Last month’s announced departure of Guidice as the most centrist figure in that group was heralded by some of Johnson’s progressive allies, but there was also tension within his inner circle over some wanting John Roberson for the job next instead of Pacione-Zayas.

Guidice often took a more behind-the-scenes role compared with Pacione-Zayas and other top aides such as Lee, both of whom have often spoken with the press and interacted with aldermen directly. Roberson previously worked under Cook County President Toni Preckwinkle, a Johnson ally and leader of the county Democratic Party.

In the Illinois Senate, where Pacione-Zayas had represented a Northwest Side district vacated by Cook County Circuit Court Clerk Iris Martinez in 2020, she focused on early childhood development and education. Before that, Pacione-Zayas worked as a vice president of policy at the Erikson Institute.

Her ascendance to become Johnson’s top deputy comes as the migrant crisis reaches a new inflection point, with shelter evictions commencing last month — as well as the threat of more buses from Texas this summer ahead of the Democratic National Convention in Chicago. When rolling out the evictions announcement mid-March, Pacione-Zayas nodded to the constant drumbeat of controversy over decisions relating to the asylum-seekers who made their way to Chicago but said that shows, “This has never been done before. You’re literally building the plane while flying.”

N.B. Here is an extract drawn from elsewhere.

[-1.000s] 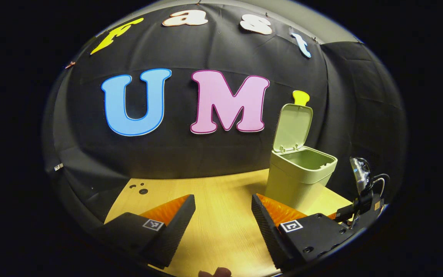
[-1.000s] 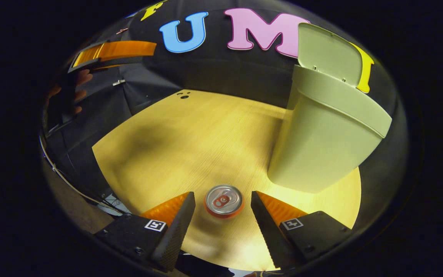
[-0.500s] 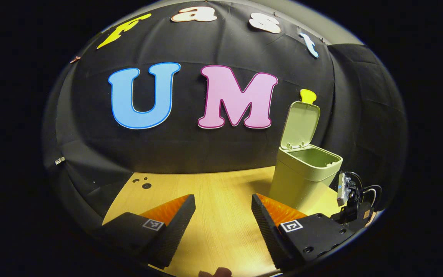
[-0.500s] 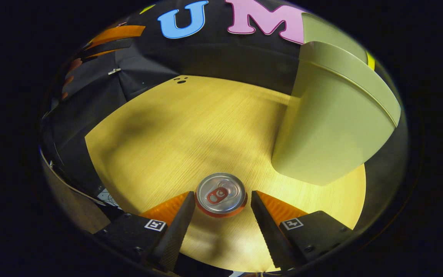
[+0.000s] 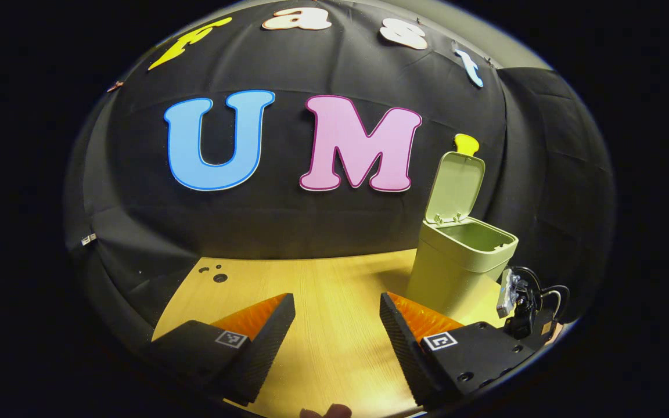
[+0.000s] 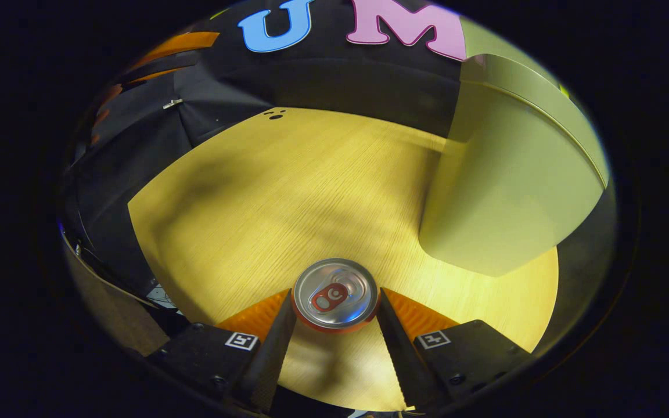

Guidice stepping down has been the mayor’s biggest personnel shakeup yet and came before the arrival of the sure-to-be-rowdy Democratic convention, a major event that the former OEMC chief has said he looked forward to administering. His retirement from city government was his second within a year. He announced his departure from OEMC shortly after the April 4 election but opted to come back to join the Johnson administration.